▶ AIM OF THE EXERCISE: Show every line of the data that contains the string "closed".

----

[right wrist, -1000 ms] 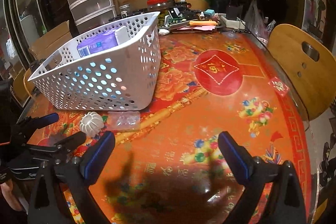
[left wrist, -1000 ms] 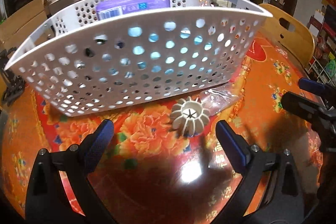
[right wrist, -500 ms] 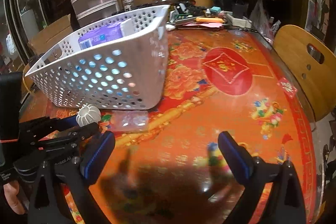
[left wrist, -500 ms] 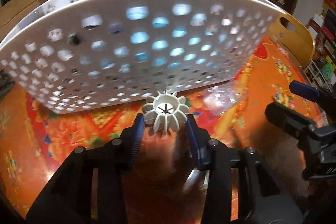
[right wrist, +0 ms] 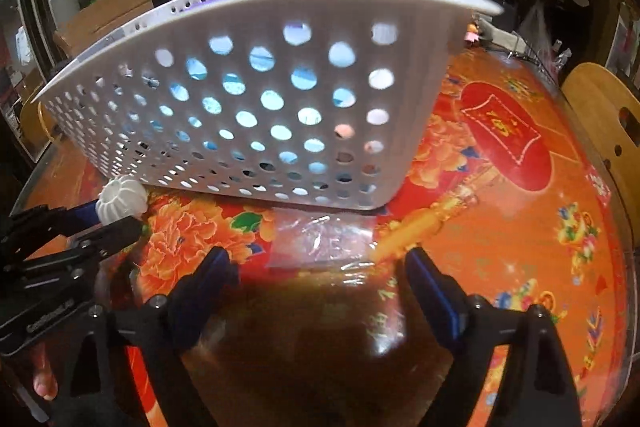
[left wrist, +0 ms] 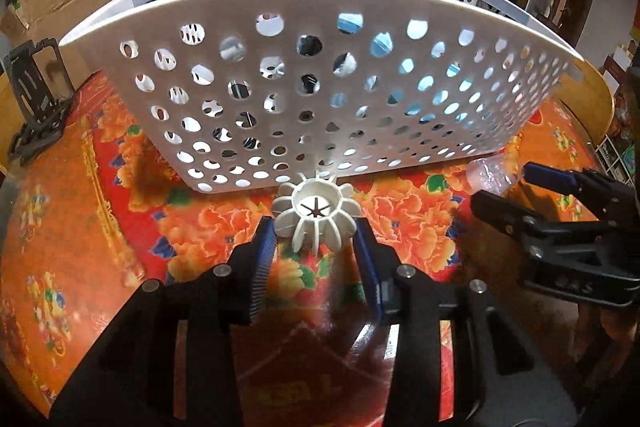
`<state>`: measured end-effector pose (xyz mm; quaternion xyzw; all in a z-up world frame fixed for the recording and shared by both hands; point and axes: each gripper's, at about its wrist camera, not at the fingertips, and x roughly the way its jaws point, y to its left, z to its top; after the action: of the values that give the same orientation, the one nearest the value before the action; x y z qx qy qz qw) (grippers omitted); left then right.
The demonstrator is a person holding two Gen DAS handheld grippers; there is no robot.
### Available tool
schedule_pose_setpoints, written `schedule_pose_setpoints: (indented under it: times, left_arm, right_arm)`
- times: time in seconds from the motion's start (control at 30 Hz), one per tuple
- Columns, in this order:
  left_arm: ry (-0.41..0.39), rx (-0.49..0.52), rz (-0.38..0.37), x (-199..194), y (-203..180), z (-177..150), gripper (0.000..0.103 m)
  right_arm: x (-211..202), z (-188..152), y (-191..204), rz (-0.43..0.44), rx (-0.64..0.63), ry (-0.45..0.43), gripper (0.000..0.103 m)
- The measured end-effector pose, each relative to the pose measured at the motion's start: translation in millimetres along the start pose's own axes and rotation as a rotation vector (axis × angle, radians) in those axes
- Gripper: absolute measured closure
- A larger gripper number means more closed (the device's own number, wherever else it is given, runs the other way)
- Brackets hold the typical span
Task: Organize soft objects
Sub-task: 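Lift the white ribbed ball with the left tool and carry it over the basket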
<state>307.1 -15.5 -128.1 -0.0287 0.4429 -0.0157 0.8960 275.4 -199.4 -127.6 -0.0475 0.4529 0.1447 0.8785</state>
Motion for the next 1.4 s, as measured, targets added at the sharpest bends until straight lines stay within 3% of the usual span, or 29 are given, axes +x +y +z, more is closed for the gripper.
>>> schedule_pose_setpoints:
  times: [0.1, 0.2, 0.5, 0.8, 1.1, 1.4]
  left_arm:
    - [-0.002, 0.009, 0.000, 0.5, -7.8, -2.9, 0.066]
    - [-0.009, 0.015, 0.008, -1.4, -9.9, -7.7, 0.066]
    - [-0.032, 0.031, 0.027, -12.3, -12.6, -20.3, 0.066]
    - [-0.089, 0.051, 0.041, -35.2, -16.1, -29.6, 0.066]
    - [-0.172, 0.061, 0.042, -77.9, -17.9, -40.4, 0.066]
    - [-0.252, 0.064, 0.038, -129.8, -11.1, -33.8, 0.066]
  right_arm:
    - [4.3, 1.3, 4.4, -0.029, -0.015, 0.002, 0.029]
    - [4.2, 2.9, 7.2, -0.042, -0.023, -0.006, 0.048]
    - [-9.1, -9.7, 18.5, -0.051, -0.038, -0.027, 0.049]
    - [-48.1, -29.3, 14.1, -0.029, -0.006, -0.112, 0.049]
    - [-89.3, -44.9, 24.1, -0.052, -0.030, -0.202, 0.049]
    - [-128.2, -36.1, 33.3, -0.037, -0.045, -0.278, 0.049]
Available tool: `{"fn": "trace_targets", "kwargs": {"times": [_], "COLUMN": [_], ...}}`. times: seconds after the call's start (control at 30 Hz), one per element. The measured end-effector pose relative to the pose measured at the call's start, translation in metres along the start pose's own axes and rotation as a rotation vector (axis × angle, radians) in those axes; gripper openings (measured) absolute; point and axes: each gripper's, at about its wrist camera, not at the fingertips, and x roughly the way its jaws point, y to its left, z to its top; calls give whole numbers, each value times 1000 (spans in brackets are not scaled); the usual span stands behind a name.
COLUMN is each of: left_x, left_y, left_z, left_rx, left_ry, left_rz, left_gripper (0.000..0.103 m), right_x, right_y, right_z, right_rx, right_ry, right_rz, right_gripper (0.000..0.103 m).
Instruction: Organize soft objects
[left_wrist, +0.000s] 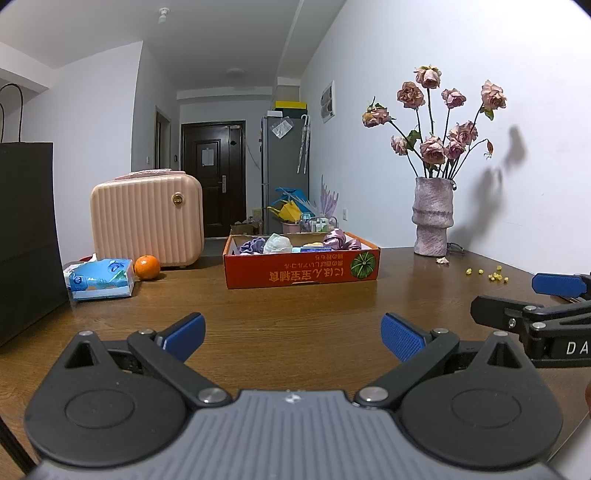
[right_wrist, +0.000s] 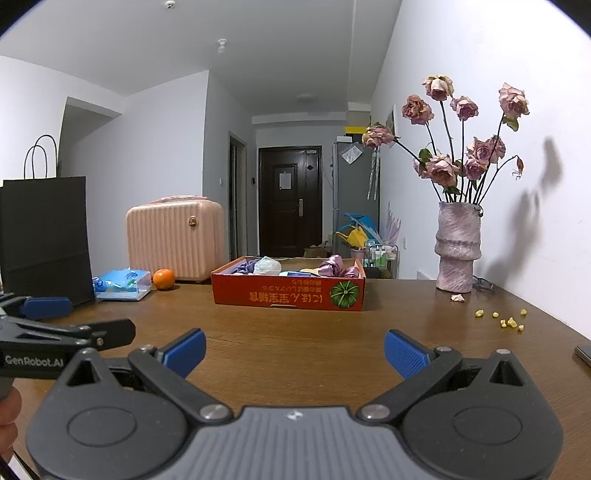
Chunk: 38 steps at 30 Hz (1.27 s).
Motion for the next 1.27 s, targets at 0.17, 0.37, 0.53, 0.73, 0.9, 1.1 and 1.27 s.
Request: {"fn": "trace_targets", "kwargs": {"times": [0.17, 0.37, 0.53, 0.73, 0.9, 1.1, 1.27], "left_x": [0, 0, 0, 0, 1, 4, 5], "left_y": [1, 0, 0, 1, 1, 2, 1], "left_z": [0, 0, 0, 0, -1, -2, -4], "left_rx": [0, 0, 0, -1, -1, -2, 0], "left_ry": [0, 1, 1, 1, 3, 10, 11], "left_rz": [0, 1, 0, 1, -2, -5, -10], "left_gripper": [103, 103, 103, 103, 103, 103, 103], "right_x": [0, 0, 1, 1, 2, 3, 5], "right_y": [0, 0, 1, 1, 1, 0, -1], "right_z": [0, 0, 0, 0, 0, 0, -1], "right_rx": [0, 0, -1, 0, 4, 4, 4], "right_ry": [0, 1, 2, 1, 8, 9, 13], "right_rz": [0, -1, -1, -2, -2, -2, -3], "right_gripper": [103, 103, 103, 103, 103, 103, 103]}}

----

▶ RESPONSE FOR THIS EXERCISE:
- A larger gripper number means more closed (the device's own number, wherever else it is given, runs the other way)
Motion for the next 1.4 s, as measured, targets added at the sharpest bends until straight lines stay within 3% of the usual span, or 29 are given, axes +x +y +z, more is closed for the gripper.

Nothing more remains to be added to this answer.